### Prompt:
Please copy the last part of the entries exactly: the line that has "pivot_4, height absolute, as" and every line up to and including the end, nothing more.

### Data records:
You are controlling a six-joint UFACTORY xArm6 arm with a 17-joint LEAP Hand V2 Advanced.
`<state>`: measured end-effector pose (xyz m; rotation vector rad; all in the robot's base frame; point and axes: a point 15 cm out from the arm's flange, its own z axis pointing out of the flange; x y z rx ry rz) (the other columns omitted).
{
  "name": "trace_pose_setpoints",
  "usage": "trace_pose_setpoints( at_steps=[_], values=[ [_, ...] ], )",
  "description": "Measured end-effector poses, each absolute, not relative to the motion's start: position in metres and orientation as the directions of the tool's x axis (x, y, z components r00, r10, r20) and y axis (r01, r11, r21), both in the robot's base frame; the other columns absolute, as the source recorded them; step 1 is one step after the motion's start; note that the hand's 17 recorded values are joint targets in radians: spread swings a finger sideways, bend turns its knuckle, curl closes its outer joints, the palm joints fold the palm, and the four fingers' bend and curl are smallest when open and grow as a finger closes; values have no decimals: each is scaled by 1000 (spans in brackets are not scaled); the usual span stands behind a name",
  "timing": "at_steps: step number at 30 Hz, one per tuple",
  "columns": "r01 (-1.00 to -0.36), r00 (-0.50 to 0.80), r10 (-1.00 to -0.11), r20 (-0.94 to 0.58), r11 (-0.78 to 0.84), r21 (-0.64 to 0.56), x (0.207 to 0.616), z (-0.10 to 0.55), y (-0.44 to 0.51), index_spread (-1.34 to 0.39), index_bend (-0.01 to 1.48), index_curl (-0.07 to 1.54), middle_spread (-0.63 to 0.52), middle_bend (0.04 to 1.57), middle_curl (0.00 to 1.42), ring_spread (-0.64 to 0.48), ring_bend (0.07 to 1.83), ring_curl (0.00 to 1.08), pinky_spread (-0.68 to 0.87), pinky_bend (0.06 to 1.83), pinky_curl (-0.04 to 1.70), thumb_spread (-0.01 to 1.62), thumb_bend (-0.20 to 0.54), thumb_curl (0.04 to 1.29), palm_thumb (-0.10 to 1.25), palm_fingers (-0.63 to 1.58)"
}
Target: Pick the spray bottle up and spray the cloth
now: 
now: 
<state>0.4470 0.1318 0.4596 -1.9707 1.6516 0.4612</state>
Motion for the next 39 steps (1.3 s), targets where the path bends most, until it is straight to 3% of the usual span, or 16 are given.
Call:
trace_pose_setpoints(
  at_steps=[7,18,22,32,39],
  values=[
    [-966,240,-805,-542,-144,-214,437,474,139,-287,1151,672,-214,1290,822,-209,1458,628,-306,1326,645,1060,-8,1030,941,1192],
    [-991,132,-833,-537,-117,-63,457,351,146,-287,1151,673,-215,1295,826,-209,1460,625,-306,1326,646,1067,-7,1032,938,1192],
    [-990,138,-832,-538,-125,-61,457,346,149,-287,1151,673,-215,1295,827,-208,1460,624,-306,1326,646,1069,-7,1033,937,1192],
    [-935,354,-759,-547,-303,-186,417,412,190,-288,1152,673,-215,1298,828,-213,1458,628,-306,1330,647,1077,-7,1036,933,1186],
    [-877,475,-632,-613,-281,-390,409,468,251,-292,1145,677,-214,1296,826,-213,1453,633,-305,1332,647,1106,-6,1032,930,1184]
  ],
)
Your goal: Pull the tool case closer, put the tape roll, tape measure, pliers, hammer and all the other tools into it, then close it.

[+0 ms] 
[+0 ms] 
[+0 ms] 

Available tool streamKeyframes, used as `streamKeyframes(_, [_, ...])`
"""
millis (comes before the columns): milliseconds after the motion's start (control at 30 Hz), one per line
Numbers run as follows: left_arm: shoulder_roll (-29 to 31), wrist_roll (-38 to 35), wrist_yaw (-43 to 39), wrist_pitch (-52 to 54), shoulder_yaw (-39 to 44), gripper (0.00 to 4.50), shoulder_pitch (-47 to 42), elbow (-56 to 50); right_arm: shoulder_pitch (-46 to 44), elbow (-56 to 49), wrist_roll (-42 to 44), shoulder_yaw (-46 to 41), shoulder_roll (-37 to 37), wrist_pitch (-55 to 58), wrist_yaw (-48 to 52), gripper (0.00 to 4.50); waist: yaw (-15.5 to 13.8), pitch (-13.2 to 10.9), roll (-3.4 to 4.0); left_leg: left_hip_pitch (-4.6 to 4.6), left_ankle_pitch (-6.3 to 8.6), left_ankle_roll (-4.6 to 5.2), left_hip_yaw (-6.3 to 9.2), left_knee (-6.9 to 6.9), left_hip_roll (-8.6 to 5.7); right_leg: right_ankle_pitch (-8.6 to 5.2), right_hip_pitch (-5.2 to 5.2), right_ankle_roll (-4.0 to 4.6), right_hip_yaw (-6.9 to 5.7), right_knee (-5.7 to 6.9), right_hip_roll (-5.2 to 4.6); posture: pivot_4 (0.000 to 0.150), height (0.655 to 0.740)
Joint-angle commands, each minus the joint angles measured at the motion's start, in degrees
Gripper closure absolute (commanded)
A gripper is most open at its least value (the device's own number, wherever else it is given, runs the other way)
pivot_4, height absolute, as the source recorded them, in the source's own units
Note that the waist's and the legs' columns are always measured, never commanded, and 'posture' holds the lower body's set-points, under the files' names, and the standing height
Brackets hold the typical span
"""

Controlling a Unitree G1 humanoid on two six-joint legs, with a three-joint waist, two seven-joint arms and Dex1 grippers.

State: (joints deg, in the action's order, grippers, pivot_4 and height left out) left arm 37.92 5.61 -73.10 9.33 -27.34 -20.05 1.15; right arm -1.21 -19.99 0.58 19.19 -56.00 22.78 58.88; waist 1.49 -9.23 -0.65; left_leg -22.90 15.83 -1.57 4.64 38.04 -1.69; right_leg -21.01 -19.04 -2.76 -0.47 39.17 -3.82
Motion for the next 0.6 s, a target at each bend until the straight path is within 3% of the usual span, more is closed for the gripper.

### Task response:
pivot_4, height absolute, as the source recorded them, in the source's own units
Note that the waist's and the legs' columns are always measured, never commanded, and 'posture' holds the lower body's set-points, under the files' names, and the standing height
Brackets hold the typical span
"""

Controlling a Unitree G1 humanoid on two six-joint legs, with a three-joint waist, two seven-joint arms and Dex1 grippers.

State: (joints deg, in the action's order, grippers, pivot_4 and height left out) left arm 37.92 5.61 -73.10 9.33 -27.34 -20.05 1.15; right arm -1.21 -19.99 0.58 19.19 -56.00 22.78 58.88; waist 1.49 -9.23 -0.65; left_leg -22.90 15.83 -1.57 4.64 38.04 -1.69; right_leg -21.01 -19.04 -2.76 -0.47 39.17 -3.82
Motion for the next 0.6 s, a target at each bend until the straight path is within 3% of the usual span, more is closed for the gripper.

The output returned above is complete.